La Provence est entrée dans le royaume par un testament. Le comte Charles du Maine, mourant sans enfant en 1481, légua son comté à Louis XI ; les états provençaux ratifièrent l’union en 1486 en exigeant une formule restée célèbre — la Provence s’unissait à la France « comme un principal à un principal », non comme une sujette à son maître.

Carte des gouvernements de Dauphiné et de Provence, gravée par Rigobert Bonne en 1771
Rigobert Bonne, Carte des gouvernements de Dauphiné et de Provence, 1771. Planche de l’Atlas moderne.

Terre d’Empire et non de France pendant tout le Moyen Âge, la Provence a longtemps regardé vers l’Italie plus que vers Paris. Elle parlait une autre langue, vivait sous le droit romain, et ses comtes étaient rois de Naples. Son entrée dans le royaume fut tardive, pacifique, et assortie de conditions dont elle ne cessa jamais de se prévaloir.

Un comté d’Empire

Jusqu’en 1481, la Provence relevait théoriquement du Saint-Empire : c’est le Rhône qui marquait la frontière du royaume, et Avignon comme le Comtat Venaissin appartenaient au pape depuis 1348. La maison d’Anjou, branche cadette de la maison de France, tenait le comté depuis Charles Ier, frère de saint Louis, qui l’avait reçu par mariage en 1246.

Le dernier de la lignée, le roi René — celui que la Provence appelle encore le bon roi René —, mourut en 1480 sans héritier direct. Son neveu Charles du Maine lui survécut un an et légua tout à Louis XI, qui n’eut qu'à prendre.

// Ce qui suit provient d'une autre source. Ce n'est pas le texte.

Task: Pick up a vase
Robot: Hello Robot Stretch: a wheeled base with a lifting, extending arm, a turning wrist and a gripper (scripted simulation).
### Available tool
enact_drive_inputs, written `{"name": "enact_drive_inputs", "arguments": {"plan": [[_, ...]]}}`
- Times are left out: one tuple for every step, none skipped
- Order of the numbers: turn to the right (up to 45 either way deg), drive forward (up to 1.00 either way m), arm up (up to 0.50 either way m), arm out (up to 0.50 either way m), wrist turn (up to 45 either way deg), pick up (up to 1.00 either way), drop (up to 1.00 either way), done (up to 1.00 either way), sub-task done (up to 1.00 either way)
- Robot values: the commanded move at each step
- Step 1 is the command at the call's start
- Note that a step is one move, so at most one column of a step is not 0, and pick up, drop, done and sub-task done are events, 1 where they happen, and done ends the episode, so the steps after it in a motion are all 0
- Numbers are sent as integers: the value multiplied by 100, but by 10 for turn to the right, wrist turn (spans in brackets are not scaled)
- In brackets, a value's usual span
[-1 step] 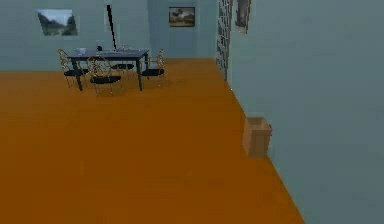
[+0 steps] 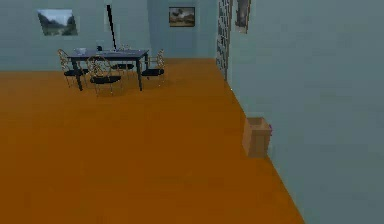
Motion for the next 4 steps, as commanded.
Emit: {"name": "enact_drive_inputs", "arguments": {"plan": [[0, 0, 36, 0, 0, 0, 0, 0, 0], [0, 0, 0, 30, 0, 0, 0, 0, 0], [0, 0, 0, 0, 450, 0, 0, 0, 0], [0, 0, 0, 0, 450, 0, 0, 0, 0]]}}
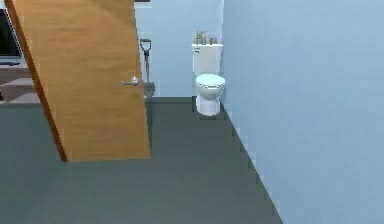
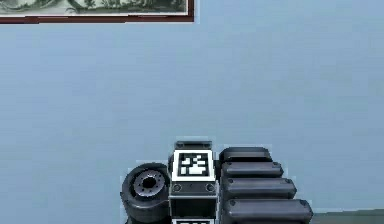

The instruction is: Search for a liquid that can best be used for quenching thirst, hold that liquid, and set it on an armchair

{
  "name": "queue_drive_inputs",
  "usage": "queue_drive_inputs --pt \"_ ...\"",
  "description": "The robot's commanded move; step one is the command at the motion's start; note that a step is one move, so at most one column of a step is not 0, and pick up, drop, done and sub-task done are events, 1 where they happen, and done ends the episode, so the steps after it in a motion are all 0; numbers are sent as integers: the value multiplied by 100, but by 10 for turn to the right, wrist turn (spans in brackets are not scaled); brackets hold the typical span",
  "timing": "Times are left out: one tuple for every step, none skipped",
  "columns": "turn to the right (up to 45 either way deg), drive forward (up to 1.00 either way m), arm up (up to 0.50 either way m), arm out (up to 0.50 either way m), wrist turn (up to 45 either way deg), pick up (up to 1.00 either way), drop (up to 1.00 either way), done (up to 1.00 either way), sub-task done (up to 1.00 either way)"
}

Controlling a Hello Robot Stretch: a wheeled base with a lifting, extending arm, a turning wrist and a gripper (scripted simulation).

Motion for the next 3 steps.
queue_drive_inputs --pt "450 0 0 0 0 0 0 0 0" --pt "420 0 0 0 0 0 0 0 0" --pt "0 5 0 0 0 0 0 0 0"
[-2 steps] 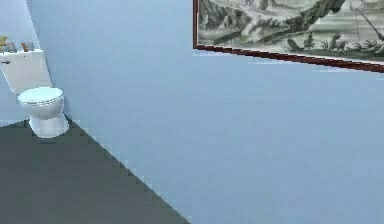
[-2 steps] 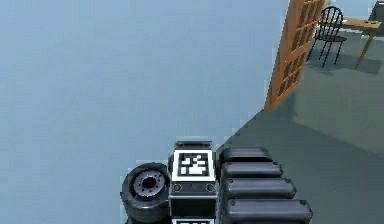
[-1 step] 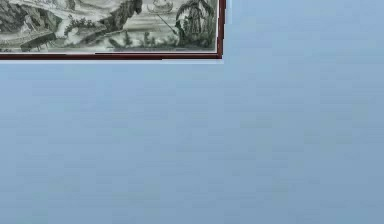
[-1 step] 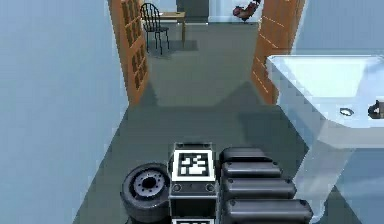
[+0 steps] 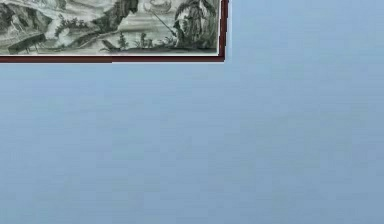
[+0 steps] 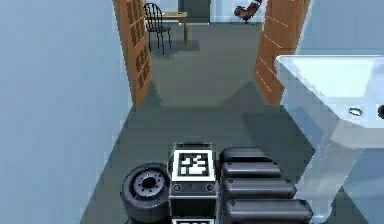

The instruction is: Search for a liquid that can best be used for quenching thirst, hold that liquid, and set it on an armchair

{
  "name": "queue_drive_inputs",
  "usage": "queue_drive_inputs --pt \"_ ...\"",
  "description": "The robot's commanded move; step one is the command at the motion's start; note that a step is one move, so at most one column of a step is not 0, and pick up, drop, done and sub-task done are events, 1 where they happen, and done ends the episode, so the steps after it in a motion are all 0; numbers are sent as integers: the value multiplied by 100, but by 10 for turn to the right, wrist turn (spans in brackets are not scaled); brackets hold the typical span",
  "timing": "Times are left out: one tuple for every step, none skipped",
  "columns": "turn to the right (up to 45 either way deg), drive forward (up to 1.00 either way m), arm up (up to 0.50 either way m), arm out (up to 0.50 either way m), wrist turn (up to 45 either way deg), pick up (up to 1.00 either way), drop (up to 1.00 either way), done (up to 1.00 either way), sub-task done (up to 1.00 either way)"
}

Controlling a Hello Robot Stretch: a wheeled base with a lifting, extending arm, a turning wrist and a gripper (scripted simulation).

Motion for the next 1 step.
queue_drive_inputs --pt "-450 0 0 0 0 0 0 0 0"
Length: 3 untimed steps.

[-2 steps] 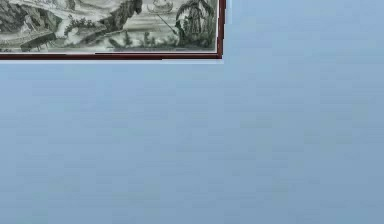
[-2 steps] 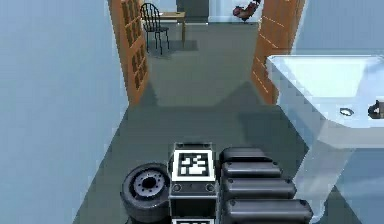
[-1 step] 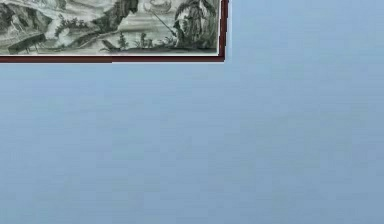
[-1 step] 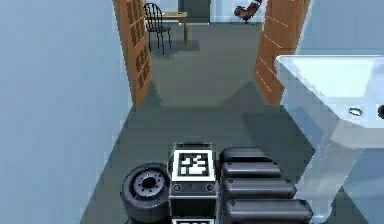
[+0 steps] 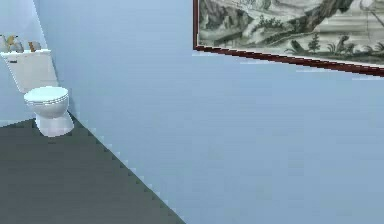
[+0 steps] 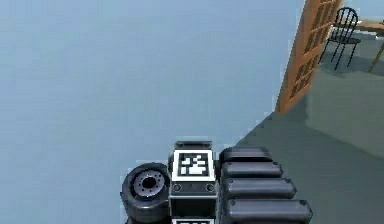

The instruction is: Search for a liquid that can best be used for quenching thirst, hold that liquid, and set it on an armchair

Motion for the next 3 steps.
queue_drive_inputs --pt "-330 0 0 0 0 0 0 0 0" --pt "0 45 0 0 0 0 0 0 0" --pt "-450 0 0 0 0 0 0 0 0"
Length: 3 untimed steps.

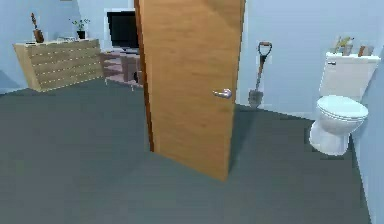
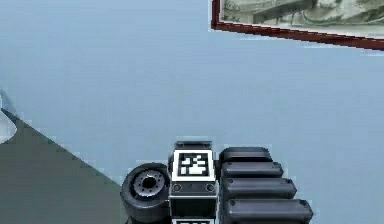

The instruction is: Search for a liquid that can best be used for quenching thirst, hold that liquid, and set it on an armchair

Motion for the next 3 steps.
queue_drive_inputs --pt "-270 0 0 0 0 0 0 0 0" --pt "0 35 0 0 0 0 0 0 0" --pt "-360 0 0 0 0 0 0 0 0"
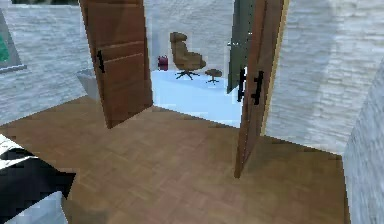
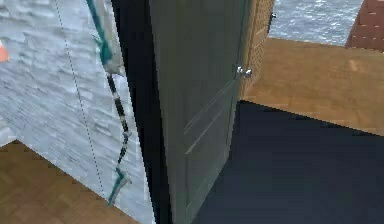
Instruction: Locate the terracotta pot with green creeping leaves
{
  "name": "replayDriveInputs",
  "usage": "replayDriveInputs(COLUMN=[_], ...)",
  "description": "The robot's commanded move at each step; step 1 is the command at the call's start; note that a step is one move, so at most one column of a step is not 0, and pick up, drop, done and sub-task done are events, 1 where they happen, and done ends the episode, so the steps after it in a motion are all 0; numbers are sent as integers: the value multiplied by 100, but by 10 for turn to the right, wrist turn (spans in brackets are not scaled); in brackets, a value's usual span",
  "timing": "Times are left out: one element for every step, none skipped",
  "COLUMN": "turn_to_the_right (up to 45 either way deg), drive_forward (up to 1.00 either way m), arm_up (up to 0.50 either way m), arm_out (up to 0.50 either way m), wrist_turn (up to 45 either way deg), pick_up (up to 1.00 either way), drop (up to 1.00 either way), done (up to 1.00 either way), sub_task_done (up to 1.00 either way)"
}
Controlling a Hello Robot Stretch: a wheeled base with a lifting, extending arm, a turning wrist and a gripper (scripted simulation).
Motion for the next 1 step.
replayDriveInputs(turn_to_the_right=[-30], drive_forward=[0], arm_up=[0], arm_out=[0], wrist_turn=[0], pick_up=[0], drop=[0], done=[0], sub_task_done=[0])
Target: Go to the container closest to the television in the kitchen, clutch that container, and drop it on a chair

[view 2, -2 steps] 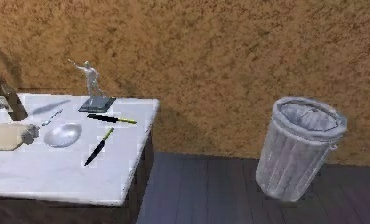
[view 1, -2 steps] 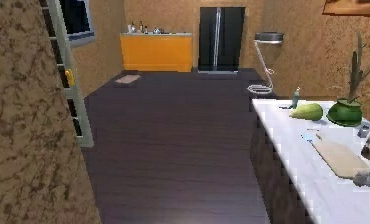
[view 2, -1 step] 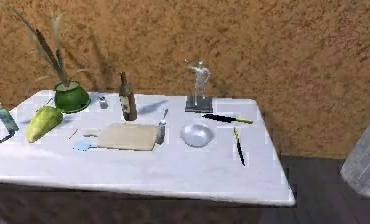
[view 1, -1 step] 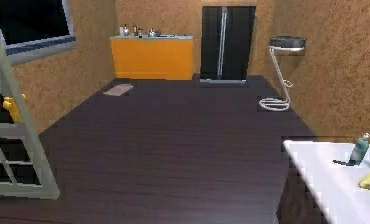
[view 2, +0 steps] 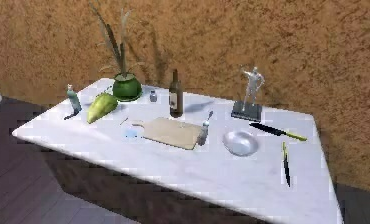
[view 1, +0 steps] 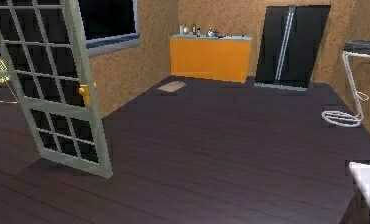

« Comme un principal à un principal »

L’union ne fut consommée qu’en 1486, quand les états de Provence, réunis à Aix, la ratifièrent. Ils y mirent une condition de forme dont la portée était considérable : la Provence était unie à la France comme un principal à un principal, c’est-à-dire comme deux entités de même rang, et non par incorporation.

La formule signifiait que le roi de France était comte de Provence à part, et devait respecter les statuts du pays. Elle servit d’argument pendant trois siècles chaque fois que Paris voulut y étendre une règle générale. La Provence conserva ainsi son droit romain — c’est un pays de droit écrit, non de coutume —, ses propres poids et mesures, et une administration distincte.

Le parlement et les états

Le parlement d’Aix, institué en 1501, fut l’un des plus turbulents du royaume : il tint tête à la Ligue, à Richelieu, à Mazarin, et la Provence connut sa propre Fronde, celle des Sabreurs et des Canivets, qui divisa Aix pendant trois ans.

Les états provinciaux, eux, furent progressivement écartés : Richelieu cessa de les convoquer après 1639, et l’impôt fut désormais réparti par une assemblée des communautés, plus docile. Marseille, ville libre et port d’Orient, obtint en 1669 le statut de port franc qui fit sa fortune.

Ce qu’elle est aujourd’hui

La Provence historique se retrouve dans les Bouches-du-Rhône, le Var, les Alpes-de-Haute-Provence, et pour partie les Alpes-Maritimes et le Vaucluse.

Deux nuances importent. Le comté de Nice n'était pas provençal : il s'était donné à la Savoie en 1388 et ne devint français qu’en 1860 — ce qui explique que les Alpes-Maritimes soient à cheval sur deux histoires. Quant au Vaucluse, il est né en 1793 de la réunion d’une partie de la Provence avec Avignon et le Comtat Venaissin, terres pontificales annexées en 1791 : le département est donc, à lui seul, la trace d’un État du pape en France.